■ Task instructions: Take the entries that follow and return exactly the lines from the one holding "This is labelling" through the one holding "Could you kindly return the outline of the blue", both included. Nothing else is needed.

■ Extracted material:
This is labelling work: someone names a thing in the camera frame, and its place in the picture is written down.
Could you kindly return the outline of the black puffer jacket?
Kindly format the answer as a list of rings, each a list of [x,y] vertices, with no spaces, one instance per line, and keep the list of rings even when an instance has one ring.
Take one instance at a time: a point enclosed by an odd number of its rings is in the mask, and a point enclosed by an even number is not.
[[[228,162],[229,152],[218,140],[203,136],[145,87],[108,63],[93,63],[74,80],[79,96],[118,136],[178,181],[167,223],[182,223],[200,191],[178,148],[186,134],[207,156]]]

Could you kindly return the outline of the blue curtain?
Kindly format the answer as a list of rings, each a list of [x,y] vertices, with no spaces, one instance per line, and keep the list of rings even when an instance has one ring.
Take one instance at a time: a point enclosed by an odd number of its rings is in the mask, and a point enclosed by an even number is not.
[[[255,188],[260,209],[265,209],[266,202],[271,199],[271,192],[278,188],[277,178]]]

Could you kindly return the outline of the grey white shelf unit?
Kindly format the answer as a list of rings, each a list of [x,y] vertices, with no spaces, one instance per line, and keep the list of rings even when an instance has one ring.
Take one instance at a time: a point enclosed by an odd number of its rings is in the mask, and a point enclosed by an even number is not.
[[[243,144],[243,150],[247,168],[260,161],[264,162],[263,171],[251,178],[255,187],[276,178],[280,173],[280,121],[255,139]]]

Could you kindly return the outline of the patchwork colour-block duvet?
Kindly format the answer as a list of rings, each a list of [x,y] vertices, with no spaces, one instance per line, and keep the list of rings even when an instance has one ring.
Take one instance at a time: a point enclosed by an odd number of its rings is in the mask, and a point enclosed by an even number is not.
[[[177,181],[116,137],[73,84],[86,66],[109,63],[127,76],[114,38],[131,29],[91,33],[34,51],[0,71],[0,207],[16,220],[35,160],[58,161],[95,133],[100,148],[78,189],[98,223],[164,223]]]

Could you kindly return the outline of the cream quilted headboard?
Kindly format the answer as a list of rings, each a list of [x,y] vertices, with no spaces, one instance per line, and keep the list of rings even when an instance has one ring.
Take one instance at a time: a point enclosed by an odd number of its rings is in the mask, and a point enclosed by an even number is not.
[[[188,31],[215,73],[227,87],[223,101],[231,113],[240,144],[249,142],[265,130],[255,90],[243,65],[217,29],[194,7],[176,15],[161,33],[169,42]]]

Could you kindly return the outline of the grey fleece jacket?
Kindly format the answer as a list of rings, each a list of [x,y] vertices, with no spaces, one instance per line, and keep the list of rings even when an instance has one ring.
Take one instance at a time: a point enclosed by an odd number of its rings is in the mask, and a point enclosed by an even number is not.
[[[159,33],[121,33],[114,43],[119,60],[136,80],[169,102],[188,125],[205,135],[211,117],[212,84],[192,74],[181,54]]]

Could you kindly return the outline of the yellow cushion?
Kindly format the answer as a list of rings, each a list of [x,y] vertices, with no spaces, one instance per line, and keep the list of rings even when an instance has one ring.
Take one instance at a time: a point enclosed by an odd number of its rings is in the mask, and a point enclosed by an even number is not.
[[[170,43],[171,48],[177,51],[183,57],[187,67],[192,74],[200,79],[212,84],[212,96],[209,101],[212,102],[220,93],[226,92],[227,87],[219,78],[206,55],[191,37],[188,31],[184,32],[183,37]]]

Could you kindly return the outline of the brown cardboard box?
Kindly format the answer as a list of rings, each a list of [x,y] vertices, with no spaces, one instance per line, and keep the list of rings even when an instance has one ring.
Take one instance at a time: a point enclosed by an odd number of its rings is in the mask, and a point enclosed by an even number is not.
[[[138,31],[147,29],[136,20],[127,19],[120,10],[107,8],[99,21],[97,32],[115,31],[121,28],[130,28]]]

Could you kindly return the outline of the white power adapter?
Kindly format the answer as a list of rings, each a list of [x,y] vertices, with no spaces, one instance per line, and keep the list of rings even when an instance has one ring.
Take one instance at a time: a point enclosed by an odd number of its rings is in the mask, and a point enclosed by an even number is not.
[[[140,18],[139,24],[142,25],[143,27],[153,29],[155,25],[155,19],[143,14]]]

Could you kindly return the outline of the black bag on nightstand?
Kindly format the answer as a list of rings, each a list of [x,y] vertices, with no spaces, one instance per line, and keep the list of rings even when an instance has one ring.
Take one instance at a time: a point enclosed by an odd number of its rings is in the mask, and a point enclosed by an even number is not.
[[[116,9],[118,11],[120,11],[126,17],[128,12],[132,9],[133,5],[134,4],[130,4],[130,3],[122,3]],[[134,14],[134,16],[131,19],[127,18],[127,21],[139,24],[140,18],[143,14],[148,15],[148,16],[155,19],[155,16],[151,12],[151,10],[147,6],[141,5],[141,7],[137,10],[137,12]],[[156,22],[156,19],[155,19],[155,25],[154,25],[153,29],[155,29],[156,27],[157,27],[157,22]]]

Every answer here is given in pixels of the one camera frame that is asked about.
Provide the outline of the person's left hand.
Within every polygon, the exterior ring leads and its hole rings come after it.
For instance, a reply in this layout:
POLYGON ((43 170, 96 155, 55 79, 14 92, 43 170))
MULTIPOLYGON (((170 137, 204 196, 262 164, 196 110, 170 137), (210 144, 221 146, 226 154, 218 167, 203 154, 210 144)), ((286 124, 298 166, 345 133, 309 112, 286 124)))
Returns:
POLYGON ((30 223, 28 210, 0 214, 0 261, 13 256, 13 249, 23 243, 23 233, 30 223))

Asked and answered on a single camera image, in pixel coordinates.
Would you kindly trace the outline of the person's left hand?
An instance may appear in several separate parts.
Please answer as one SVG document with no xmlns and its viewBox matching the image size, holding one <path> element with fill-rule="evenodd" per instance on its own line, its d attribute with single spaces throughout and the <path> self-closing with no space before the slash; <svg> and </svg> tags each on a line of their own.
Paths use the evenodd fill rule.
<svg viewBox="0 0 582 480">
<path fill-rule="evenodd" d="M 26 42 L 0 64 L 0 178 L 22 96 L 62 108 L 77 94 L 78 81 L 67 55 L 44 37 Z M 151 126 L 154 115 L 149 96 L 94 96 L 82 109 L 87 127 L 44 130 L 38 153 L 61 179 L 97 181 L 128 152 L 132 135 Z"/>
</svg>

* * *

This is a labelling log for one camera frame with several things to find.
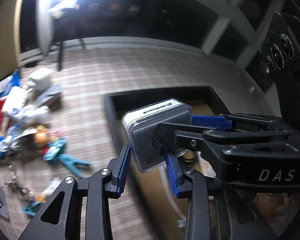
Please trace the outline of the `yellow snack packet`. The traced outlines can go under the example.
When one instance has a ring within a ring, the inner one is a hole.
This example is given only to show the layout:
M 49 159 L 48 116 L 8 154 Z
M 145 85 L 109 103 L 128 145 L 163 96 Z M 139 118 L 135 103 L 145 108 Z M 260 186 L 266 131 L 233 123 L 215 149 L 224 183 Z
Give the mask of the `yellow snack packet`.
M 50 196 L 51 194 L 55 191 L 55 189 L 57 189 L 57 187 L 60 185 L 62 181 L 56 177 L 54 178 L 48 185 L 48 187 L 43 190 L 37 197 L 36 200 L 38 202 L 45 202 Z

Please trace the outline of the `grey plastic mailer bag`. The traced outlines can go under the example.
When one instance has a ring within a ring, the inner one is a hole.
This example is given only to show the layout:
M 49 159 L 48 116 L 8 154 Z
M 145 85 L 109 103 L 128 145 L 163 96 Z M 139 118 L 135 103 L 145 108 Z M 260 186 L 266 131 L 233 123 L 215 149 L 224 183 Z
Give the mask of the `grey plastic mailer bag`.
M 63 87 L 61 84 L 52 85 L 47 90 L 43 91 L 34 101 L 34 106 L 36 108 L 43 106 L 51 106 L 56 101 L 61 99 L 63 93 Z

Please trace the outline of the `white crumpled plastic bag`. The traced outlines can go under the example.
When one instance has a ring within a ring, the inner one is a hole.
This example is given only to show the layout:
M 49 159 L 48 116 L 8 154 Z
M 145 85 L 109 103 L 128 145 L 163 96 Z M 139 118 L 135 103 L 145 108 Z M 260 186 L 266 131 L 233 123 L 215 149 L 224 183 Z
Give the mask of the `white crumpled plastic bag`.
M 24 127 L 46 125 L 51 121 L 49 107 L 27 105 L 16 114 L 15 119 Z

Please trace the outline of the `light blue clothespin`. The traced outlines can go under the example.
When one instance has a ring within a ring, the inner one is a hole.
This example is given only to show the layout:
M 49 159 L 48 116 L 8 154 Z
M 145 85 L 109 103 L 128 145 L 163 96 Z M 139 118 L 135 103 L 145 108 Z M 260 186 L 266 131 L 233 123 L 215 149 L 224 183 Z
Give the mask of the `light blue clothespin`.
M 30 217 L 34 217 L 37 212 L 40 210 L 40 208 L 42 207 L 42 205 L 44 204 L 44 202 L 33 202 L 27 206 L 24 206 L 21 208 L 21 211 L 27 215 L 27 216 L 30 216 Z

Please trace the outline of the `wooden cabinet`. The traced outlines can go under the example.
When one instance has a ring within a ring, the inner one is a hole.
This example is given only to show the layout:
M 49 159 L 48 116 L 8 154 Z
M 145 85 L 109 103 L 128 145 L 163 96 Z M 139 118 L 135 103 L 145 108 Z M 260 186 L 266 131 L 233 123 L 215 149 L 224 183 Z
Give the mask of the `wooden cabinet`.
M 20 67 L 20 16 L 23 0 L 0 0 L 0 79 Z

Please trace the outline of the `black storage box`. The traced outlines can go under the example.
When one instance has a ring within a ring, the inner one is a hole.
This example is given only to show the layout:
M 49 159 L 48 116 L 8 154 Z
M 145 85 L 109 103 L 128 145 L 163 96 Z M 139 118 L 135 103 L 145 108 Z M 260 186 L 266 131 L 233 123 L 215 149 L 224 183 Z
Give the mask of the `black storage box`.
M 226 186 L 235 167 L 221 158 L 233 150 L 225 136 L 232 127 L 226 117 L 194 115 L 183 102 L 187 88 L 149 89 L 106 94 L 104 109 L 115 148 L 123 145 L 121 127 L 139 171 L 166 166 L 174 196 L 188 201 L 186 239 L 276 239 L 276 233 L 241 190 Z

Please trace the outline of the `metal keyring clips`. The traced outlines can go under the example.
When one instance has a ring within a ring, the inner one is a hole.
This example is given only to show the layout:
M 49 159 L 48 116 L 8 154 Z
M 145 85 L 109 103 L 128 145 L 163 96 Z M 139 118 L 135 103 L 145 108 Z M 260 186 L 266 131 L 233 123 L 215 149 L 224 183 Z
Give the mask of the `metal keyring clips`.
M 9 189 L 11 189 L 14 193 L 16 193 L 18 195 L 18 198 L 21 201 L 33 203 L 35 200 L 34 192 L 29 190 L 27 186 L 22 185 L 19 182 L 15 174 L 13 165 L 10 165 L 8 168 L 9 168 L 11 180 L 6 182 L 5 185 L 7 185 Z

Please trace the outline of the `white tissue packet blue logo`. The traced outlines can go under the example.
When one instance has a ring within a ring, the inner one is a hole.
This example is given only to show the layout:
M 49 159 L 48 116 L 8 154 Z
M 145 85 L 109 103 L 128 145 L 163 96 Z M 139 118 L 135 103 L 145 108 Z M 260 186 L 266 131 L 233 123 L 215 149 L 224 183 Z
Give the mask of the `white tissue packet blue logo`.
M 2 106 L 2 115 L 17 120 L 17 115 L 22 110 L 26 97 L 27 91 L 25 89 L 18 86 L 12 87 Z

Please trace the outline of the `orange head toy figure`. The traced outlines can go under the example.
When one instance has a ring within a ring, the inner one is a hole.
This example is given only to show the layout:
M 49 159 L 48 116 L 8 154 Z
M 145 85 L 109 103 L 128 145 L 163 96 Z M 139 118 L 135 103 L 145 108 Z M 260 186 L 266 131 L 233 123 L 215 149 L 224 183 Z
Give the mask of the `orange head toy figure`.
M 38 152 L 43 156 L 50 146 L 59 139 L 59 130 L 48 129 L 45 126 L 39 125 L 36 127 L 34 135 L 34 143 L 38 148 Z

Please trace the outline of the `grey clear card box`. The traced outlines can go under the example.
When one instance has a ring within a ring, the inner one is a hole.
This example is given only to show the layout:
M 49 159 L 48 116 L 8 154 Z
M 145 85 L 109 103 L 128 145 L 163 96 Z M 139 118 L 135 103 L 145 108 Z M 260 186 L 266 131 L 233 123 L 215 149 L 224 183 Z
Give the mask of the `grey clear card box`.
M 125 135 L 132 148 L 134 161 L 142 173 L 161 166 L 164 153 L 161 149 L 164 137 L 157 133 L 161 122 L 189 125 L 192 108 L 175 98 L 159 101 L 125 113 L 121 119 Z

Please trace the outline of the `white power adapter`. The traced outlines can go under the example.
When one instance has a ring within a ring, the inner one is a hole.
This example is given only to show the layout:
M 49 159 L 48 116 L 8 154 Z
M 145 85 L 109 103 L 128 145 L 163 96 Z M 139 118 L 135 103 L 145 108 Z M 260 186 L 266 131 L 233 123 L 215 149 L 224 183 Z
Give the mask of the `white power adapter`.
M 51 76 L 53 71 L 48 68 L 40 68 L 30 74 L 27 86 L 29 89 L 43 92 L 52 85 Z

■ Solution to this task:
This is labelling work: someone names a thing in the camera frame, and its place in the picture is written down.
Could you kindly return the outline of the black puffer jacket?
Kindly format the answer as a list of rings, each a list of [x,y] vertices, with no spaces, one instance per line, and keep the list of rings even when an instance has one ring.
Take one instance at a time: a point enclosed by an odd number of its rings is in the mask, and a point enclosed by an even number is not.
[[[228,162],[229,152],[218,140],[203,136],[145,87],[108,63],[93,63],[74,80],[79,96],[118,136],[178,181],[167,223],[182,223],[200,191],[178,148],[186,134],[207,156]]]

Could you kindly return the outline of the blue curtain?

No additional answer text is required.